ANYWAY, hope you’ll check it out. Also today is my birthday so you’re obligated to buy me a present by buying yourself a present. And this present is this book. It’s just Birthday Law, I don’t make the rules, I only uphold them.

Todd Keisling: Five Things I Learned Writing The Sundowner’s Dance

Jerry Campbell just wants to be left alone. Grief-stricken over the death of his wife Abigail, the elderly widower and recent retiree is desperate for a change of scenery. When his realtor suggests a new home in Fairview Acres, a retirement community in the Poconos, Jerry figures it will be a nice place to spend the rest of his days in solitude.

Until he moves in.

Weird neighbors. Nightly block parties. Strange noises across his rooftop at all hours. Worst of all is Arthur Peterson, chairman of the Fairview Acres Community Association, who seems obsessed with coaxing Jerry into participating in neighborhood activities.

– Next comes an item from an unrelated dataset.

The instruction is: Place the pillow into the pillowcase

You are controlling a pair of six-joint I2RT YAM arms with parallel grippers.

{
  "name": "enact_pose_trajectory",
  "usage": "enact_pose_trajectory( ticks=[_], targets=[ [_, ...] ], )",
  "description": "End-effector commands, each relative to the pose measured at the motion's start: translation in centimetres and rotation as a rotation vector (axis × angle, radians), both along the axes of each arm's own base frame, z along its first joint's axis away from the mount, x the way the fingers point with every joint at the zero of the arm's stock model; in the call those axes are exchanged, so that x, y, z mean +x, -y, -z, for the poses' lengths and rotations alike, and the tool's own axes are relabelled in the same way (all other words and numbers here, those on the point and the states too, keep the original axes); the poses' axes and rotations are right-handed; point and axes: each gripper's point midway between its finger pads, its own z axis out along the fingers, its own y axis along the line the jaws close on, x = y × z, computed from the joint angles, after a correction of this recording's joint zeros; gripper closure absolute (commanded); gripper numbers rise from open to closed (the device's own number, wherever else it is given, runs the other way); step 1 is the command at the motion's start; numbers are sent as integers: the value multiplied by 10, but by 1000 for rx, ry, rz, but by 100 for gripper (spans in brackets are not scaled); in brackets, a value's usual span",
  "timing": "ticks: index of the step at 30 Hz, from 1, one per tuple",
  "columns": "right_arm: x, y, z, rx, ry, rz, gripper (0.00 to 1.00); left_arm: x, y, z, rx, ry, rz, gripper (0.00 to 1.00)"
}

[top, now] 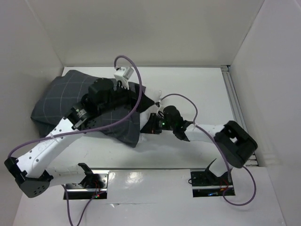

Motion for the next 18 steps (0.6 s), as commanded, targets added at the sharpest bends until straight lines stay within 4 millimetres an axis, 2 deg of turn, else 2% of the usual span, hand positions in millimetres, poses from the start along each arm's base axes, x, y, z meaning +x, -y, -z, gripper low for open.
enact_pose_trajectory(
  ticks=[1, 2, 3, 4, 5, 6, 7, 8, 10, 11, 12, 14, 15, 16, 17, 18],
  targets=[
    [-13, 40, 28, -334, 21, 80, 62, 21, -9, -20, 63, 90, -51, 17],
    [-22, 57, 24, -380, 5, 106, 51, 32, -16, -27, 81, 94, -90, 18],
    [-23, 65, 20, -391, 20, 135, 39, 42, -17, -25, 103, 79, -119, 18],
    [-20, 78, 16, -408, 32, 201, 25, 67, -14, -1, 189, 49, -160, 20],
    [-14, 95, -7, -374, 77, 271, 22, 81, -13, -13, 205, 69, -197, 20],
    [-13, 107, -10, -364, 81, 319, 21, 94, -18, 1, 271, 38, -234, 17],
    [-8, 116, -19, -345, 106, 364, 21, 122, -16, 35, 379, -6, -296, 14],
    [2, 132, -38, -290, 137, 437, 21, 136, -13, 26, 404, 20, -316, 14],
    [11, 143, -49, -242, 147, 471, 20, 157, -20, 53, 539, -26, -386, 14],
    [16, 147, -53, -218, 145, 477, 20, 173, -31, 62, 608, -22, -476, 14],
    [36, 160, -56, -197, 140, 524, 18, 189, -21, 75, 650, -26, -499, 12],
    [45, 159, -62, -131, 115, 483, 16, 204, -29, 84, 725, -17, -572, 12],
    [62, 167, -62, -104, 117, 511, 16, 213, -28, 82, 719, 0, -601, 12],
    [67, 166, -62, -88, 122, 502, 15, 220, -26, 96, 752, 0, -608, 12],
    [69, 164, -60, -68, 104, 482, 13, 226, -26, 99, 763, 13, -626, 12],
    [76, 162, -45, -75, 74, 473, 13, 234, -27, 95, 757, 42, -661, 13]
  ],
)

At first, Jerry shrugs off the incidents and eccentricities, telling himself he doesn’t want to be the guy who complains about everything—but that all changes one evening when Katherine Dunnally appears on his doorstep with an ominous warning: “You need to leave. The worms…they dance at nightfall…”

His neighbors all say Katherine suffers from a form of dementia called Sundowner’s Syndrome, but as the weeks progress and the strangeness mounts, Jerry begins to suspect there is something else going on in his neighborhood. Something that has to do with the huge stone in the community park…

Heartfelt and unsettling, Todd Keisling’s latest novel, The Sundowner’s Dance, propels readers through a terrifying exploration of grief, dementia, and perhaps the greatest horror of all: growing old.


The story always knows, and sometimes you really have to get out of your own way to let it call the shots.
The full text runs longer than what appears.